● **SUPPLIED DATA**:
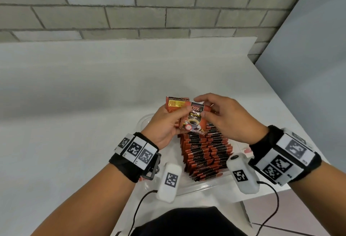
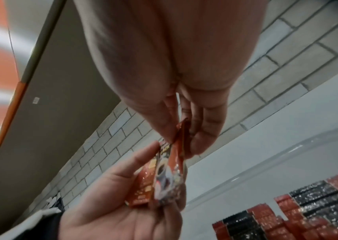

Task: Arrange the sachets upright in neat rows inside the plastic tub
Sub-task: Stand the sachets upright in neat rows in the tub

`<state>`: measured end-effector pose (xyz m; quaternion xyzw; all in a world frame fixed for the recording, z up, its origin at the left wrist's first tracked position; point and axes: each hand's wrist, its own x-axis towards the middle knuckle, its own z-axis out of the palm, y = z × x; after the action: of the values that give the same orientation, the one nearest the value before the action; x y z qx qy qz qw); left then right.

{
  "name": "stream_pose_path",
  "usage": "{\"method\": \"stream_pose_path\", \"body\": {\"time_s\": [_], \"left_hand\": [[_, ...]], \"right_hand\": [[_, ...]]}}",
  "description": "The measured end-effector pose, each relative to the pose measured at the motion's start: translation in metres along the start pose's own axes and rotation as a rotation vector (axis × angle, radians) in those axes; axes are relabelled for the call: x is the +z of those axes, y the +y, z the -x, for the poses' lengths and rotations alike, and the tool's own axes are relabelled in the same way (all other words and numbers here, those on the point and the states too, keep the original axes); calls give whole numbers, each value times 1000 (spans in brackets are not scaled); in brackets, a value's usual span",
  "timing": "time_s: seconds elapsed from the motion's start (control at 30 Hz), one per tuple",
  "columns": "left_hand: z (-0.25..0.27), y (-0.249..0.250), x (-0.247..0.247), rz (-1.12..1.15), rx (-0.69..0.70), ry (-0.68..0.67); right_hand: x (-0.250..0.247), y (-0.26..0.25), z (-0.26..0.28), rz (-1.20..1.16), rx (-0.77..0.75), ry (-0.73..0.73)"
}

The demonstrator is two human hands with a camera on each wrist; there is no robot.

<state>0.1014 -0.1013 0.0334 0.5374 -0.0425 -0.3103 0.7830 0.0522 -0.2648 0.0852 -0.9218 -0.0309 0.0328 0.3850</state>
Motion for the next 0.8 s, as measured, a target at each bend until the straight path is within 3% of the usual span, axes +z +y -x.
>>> {"method": "stream_pose_path", "body": {"time_s": [0.27,0.57,0.8], "left_hand": [[-5,7,-12,106,-48,141],[-7,3,-7,105,-79,136],[-6,4,-7,109,-80,138]], "right_hand": [[-6,15,44,101,-33,-392],[1,23,67,87,-7,-500],[7,25,66,314,-76,-497]]}}
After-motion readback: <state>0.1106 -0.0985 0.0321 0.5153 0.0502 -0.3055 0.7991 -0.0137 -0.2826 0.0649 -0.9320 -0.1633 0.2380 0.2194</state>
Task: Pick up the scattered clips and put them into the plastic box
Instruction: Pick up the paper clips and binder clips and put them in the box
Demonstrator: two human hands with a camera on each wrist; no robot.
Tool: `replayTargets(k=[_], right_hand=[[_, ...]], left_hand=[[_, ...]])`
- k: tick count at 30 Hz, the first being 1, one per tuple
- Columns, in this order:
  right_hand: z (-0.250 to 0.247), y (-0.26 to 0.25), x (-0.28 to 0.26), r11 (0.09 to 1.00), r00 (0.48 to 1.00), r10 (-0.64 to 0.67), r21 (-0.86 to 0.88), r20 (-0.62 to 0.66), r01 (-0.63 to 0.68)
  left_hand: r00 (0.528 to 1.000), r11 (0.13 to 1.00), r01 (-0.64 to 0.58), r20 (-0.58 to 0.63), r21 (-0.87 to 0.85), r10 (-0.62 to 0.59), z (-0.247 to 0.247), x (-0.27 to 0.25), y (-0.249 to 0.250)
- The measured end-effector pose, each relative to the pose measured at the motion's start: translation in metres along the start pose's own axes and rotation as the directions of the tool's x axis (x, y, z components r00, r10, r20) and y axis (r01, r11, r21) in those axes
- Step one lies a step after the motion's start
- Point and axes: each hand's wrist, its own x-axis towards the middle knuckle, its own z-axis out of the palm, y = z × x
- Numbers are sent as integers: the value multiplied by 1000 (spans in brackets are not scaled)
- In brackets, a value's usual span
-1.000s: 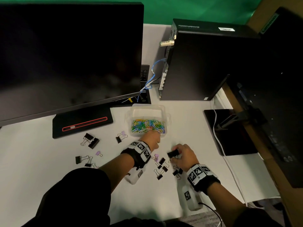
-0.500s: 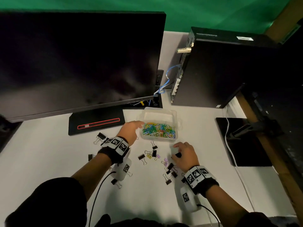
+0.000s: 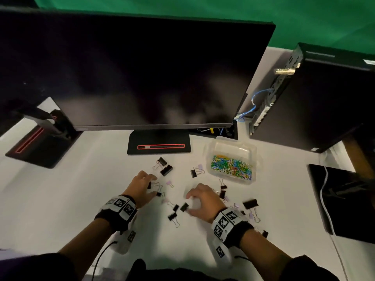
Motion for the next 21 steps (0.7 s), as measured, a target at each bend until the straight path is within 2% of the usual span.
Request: replayTargets(k=[4, 9, 11, 14, 16, 19, 21], right_hand=[[17, -10, 1, 998, 996, -45, -44, 77, 48], [9, 1, -5, 1000, 1000, 4, -12, 26, -3], [2, 9, -8, 998, 998, 57, -23, -11, -57], [-9, 20, -13, 988, 989, 140, -54, -47, -143], [-15, 28, -17, 981, 981, 180, -60, -66, -184], [-20, 35, -20, 978, 972, 204, -16, -120, -207], [-23, 36, -20, 978, 965, 206, 11, -161, -207]], left_hand=[[998, 994, -63, 3, -94, 64, 16, -9, 9], [978, 979, -134, 141, -150, 156, 22, -9, 20], [981, 981, -131, 122, -142, 148, 16, -2, 25], [988, 986, -151, -34, -67, 149, 2, 16, 33], [977, 980, -193, -83, 39, 196, -8, 31, 36], [959, 932, -270, -16, 241, 282, -19, 49, 38], [953, 908, -297, 42, 295, 299, -22, 54, 40]])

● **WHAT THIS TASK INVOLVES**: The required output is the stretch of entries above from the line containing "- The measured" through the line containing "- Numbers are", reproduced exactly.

● **ANSWER AREA**:
- The measured end-effector pose, each relative to the pose measured at the motion's start: translation in metres along the start pose's own axes and rotation as the directions of the tool's x axis (x, y, z components r00, r10, r20) and y axis (r01, r11, r21) in those axes
- Step one lies a step after the motion's start
- Point and axes: each hand's wrist, its own x-axis towards the middle knuckle, its own z-axis out of the palm, y = z × x
- Numbers are sent as integers: the value multiplied by 1000 (spans in brackets are not scaled)

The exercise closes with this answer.